Pamekasan– Puluhan mahasiswa yang tergabung dalam Forum Mahasiswa Pantura (Formatur) menggelar demonstrasi di Dinas Pendidikan dan Kebudayaan (Disdikbud) Pamekasan, Madura Selasa (21/10/2025).

‎Aksi tersebut menyoroti dugaan penyimpangan dalam program bantuan khusus siswa miskin dan beasiswa santri tahun anggaran 2024.

Scroll Untuk Lanjut Membaca

‎Ketua Formatur, Mahendra, dalam orasinya menyebutkan bahwa berdasarkan hasil audit Badan Pemeriksa Keuangan (BPK), Disdikbud Pamekasan dinilai tidak transparan dalam realisasi program senilai lebih dari Rp10,3 miliar tersebut.

‎“Kami menemukan bahwa beasiswa santri tahun 2024 tidak memiliki rincian nama dan alamat penerima bantuan. Dana juga tidak disalurkan langsung ke penerima sebagaimana diatur dalam peraturan bupati,” ujar Mahendra.

‎Menurutnya, BPK mencatat adanya pemindahbukuan dana sebesar Rp10.365.500.000 ke rekening bendahara Disdikbud, padahal semestinya disalurkan langsung dari kas umum daerah kepada penerima manfaat. Dari jumlah tersebut, realisasi yang tercatat mencapai Rp9.627.500.000.

‎Formatur menilai, praktik tersebut bertentangan dengan Peraturan Bupati Pamekasan Nomor 42 Tahun 2023 tentang perubahan atas Perbup Nomor 33 Tahun 2022 mengenai petunjuk teknis beasiswa santri, pelajar, dan mahasiswa.

‎Dalam pasal 17 ayat (1) disebutkan, penyaluran beasiswa seharusnya dilakukan langsung dari kas umum daerah ke rekening penerima atau melalui virtual account yang terdaftar atas nama penerima.

‎“Ketidaksesuaian prosedur ini membuat dana beasiswa rawan diselewengkan dan berpotensi menimbulkan tindak pidana korupsi,” tegas Mahendra.

‎Dalam aksinya, Formatur menyampaikan empat tuntutan kepada Pemkab dan Disdikbud Pamekasan:

‎1. Kepala Dinas Pendidikan dan Kebudayaan Kabupaten Pamekasan harus bertanggung jawabatas dugaan penyimpangan realisasi program beasiswa santri dan bantuan khusus siswa miskin.

‎2. Disdikbud melalui pejabat pelaksana teknis kegiatan (PPTK) diminta untuk transparan dalam mengungkap nama serta alamat penerima bantuan, karena diduga tidak tepat sasaran dan dimanipulasi.

‎3. Formatur mendesak agar program beasiswa santri dan bantuan siswa miskin dihentikan sementara, karena dianggap tidak sesuai dengan petunjuk pelaksanaan dan teknis (juklak-juknis).

‎4. Pemerintah diminta untuk melakukan audit ulang atas program tersebut, karena dinilai berpotensi melanggar Pasal 2 dan 3 Undang-Undang Tindak Pidana Korupsi (UU Tipikor) Nomor 31 Tahun 1999 sebagaimana diubah dengan UU Nomor 20 Tahun 2001.

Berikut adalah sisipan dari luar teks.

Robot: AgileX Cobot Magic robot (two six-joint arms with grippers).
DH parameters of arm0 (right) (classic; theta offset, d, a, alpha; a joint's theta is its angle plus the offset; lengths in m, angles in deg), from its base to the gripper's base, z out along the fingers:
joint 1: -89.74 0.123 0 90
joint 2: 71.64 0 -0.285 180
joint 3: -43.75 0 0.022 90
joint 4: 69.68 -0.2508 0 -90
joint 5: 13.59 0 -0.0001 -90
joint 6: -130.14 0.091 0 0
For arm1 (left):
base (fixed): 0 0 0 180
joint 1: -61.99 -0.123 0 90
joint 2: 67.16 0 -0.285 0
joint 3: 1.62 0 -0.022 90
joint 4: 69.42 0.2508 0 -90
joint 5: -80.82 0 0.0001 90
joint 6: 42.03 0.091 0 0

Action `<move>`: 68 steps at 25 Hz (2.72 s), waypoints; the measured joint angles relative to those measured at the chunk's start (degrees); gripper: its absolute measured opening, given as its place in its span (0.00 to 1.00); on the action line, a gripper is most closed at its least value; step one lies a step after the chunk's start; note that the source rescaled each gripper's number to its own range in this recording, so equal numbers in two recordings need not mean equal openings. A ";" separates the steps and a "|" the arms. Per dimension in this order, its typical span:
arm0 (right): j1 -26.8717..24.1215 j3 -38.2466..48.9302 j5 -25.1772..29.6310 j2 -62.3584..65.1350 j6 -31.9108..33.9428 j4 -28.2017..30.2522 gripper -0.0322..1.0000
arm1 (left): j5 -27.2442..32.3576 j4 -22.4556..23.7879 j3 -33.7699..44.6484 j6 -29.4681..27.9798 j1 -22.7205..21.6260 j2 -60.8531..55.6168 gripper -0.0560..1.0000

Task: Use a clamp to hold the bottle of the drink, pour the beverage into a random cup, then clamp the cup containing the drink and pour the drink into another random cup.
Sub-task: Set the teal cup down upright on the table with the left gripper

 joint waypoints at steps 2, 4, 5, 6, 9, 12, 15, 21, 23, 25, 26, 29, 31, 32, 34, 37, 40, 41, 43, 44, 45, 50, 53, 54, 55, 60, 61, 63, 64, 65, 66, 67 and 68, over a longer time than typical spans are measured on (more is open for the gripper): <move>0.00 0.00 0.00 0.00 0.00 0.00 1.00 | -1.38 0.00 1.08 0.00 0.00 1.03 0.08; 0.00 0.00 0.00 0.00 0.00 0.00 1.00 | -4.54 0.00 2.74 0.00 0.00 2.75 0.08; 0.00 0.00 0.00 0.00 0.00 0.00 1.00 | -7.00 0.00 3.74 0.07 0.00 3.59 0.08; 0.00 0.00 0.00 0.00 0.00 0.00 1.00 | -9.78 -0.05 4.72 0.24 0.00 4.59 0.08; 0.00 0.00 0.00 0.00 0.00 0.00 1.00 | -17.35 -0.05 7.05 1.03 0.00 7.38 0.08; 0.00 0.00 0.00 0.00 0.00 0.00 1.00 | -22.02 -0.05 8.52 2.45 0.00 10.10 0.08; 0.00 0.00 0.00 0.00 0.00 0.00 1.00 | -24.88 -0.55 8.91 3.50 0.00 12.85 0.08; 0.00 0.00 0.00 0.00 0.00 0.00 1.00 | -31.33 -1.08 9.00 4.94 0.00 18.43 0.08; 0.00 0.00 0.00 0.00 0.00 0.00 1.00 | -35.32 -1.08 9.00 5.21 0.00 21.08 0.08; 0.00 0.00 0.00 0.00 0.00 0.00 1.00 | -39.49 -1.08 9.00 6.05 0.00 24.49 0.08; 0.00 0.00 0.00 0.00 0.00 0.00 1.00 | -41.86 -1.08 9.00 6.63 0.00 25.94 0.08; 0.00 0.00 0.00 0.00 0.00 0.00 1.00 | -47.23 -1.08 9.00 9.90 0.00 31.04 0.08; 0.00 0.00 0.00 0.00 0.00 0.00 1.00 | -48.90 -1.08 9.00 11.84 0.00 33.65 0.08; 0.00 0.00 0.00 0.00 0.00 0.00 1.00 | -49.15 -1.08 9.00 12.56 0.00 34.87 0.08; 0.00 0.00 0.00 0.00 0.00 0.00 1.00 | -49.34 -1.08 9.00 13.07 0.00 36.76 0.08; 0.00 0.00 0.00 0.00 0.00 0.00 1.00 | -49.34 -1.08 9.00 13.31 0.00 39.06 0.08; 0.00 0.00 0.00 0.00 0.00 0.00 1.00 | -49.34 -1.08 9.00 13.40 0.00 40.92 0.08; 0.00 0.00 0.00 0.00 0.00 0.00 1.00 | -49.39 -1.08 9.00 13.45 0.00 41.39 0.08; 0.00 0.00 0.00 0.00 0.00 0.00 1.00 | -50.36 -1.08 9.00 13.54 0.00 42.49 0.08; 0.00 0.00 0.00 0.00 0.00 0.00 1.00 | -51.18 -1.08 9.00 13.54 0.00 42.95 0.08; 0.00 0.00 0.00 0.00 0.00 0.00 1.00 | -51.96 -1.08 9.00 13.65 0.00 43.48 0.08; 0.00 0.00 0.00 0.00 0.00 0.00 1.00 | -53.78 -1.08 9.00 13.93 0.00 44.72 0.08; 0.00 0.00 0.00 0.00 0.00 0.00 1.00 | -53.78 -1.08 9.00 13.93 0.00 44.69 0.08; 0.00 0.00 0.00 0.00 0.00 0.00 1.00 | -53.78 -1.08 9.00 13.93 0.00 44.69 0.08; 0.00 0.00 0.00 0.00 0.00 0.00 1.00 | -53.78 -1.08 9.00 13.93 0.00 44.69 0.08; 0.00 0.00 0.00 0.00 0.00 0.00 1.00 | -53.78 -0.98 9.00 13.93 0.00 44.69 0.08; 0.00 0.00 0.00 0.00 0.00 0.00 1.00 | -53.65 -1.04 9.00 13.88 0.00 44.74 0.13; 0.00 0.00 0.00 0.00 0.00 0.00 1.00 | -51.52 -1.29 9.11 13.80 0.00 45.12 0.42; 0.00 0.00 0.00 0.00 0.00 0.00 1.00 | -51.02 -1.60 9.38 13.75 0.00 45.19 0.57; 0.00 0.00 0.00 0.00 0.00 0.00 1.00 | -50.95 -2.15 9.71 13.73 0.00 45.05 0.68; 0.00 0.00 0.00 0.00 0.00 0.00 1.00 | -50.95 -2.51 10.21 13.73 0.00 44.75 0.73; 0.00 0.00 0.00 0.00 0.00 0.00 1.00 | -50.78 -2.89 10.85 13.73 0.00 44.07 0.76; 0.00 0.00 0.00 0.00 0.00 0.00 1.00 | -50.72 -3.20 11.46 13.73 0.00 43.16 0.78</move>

‎Mahendra menambahkan, pihaknya akan terus mengawal kasus ini hingga ada kejelasan dari aparat penegak hukum.

‎ “Kami tidak menuduh, tapi meminta penegakan hukum yang adil dan transparan. Ini soal uang rakyat yang seharusnya dinikmati oleh santri dan siswa miskin,” katanya.

‎Sementara itu, pihak Disdikbud Pamekasan melalui Kepala Subbagian Keuangan, Munhari menyampaikan pembelaan terkait mekanisme penyaluran tersebut.

‎Menurut Munhari, pemindahbukuan dana ke rekening bendahara dinas adalah bagian dari prosedur administratif sementara dan tidak melanggar ketentuan.

“Bagian keuangan tidak mungkin memindahkan anggaran ke bendahara dinas pendidikan kalau itu melanggar aturan. Dana tersebut hanya menampung sementara, baru kemudian dicairkan kepada para penerima beasiswa santri,” jelas Munhari, Kasi Peserta Didik dan Pembangunan Karakter SMP.